* In de jaren zestig was er sprake van een hausse in de productie en het bezit van auto's.
*Het aantal auto’s op de weg steeg van 64 miljoen in 1960 naar 100 miljoen in 1970.
* Deze stijging was gedeeltelijk te danken aan de toenemende welvaart van de Amerikanen, maar ook aan de uitbreiding van de buitenwijken.
* Auto's werden betaalbaarder en gemakkelijker te bedienen, waardoor ze een toegankelijker vervoermiddel werden.
Vliegreizen
* Vliegreizen werden in de jaren zestig ook gebruikelijker.
* De straalmotor maakte vliegreizen sneller en efficiënter, en het aantal commerciële vluchten nam dramatisch toe.
*In 1960 waren er wereldwijd slechts ongeveer 10.000 commerciële vluchten per dag.
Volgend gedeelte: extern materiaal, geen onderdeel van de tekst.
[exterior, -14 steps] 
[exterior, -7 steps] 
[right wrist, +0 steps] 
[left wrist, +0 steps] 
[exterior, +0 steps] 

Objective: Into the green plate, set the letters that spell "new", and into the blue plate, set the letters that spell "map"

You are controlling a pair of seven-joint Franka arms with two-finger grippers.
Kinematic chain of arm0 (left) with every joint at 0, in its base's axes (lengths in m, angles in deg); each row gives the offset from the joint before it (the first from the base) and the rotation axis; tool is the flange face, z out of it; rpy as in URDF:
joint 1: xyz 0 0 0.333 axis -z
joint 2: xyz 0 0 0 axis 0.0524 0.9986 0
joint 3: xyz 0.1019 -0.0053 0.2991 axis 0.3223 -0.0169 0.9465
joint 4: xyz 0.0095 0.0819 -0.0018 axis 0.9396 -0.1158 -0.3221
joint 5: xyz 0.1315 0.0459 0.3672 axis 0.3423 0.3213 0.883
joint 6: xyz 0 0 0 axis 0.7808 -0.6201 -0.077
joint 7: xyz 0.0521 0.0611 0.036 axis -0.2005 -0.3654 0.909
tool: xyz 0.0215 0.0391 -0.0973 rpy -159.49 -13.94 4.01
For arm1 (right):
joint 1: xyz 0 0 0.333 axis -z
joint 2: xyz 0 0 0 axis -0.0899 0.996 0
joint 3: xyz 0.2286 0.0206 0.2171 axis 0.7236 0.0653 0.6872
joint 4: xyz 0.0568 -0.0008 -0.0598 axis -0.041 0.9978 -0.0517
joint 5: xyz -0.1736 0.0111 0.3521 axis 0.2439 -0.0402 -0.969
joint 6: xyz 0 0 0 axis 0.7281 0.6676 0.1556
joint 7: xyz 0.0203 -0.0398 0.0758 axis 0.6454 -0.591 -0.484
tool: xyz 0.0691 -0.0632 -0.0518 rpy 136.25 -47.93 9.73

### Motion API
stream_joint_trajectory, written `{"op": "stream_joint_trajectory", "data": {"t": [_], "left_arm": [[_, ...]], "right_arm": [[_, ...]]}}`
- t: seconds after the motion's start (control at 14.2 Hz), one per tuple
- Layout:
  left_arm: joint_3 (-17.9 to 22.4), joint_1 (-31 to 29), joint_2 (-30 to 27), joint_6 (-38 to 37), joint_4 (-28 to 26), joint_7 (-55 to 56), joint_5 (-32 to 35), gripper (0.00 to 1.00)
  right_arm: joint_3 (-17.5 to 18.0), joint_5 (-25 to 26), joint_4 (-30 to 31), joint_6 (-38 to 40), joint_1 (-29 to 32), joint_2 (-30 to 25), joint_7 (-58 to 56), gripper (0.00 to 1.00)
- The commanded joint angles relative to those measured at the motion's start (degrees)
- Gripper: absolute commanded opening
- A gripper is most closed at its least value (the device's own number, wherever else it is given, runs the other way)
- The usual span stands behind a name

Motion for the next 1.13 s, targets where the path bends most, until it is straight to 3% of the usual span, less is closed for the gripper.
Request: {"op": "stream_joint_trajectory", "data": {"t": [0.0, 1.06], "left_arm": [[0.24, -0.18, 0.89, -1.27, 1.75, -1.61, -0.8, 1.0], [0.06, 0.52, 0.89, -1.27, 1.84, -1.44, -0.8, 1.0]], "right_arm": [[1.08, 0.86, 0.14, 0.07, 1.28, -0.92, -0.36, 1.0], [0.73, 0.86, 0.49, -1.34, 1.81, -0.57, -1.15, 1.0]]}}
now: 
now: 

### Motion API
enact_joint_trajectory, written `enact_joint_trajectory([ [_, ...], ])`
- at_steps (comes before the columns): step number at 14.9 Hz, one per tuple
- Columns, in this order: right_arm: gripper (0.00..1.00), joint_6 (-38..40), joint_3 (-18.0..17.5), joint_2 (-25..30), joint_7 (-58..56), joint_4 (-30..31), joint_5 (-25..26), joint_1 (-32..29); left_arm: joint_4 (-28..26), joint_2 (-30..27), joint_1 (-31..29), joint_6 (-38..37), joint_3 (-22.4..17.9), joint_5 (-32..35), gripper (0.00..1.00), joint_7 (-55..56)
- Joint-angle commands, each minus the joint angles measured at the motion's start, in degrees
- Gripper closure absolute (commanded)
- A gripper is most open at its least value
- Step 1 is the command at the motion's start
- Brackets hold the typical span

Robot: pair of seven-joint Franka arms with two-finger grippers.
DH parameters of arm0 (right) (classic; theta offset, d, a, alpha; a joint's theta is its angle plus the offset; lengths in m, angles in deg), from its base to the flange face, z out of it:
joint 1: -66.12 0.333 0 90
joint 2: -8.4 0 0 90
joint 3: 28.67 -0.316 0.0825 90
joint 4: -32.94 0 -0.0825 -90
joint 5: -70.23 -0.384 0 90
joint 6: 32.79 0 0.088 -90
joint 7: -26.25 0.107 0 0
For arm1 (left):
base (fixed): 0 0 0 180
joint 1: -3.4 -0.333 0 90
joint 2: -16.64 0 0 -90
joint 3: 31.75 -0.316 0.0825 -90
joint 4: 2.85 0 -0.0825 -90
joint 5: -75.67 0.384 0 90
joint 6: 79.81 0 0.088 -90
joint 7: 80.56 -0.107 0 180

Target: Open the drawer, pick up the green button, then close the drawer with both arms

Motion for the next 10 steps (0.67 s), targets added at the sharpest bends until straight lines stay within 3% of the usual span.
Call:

In 1970 waren dat er ruim 50.000.
Treinen
* Treinen waren in de jaren zestig nog steeds een belangrijke vorm van vervoer, maar begonnen in populariteit af te nemen naarmate vliegreizen betaalbaarder werden.
* Het aantal in gebruik zijnde passagierstreinen daalde van 20.000 in 1960 naar 10.000 in 1970.
Bussen
* Bussen waren in de jaren zestig een ander belangrijk vervoermiddel.
* Ze werden gebruikt voor zowel langeafstandsreizen als lokaal transport.
* Het aantal in gebruik zijnde bussen bleef in de jaren zestig relatief stabiel.
Andere vormen van transport
* Naast auto's, vliegtuigen, treinen en bussen werden er in de jaren zestig nog een aantal andere vormen van vervoer gebruikt.
*Dit omvatte fietsen, motorfietsen en paarden.
* Fietsen werden zowel voor recreatie als transport gebruikt, terwijl motorfietsen vooral voor recreatie werden gebruikt.
* In sommige plattelandsgebieden werden paarden nog steeds gebruikt voor transport.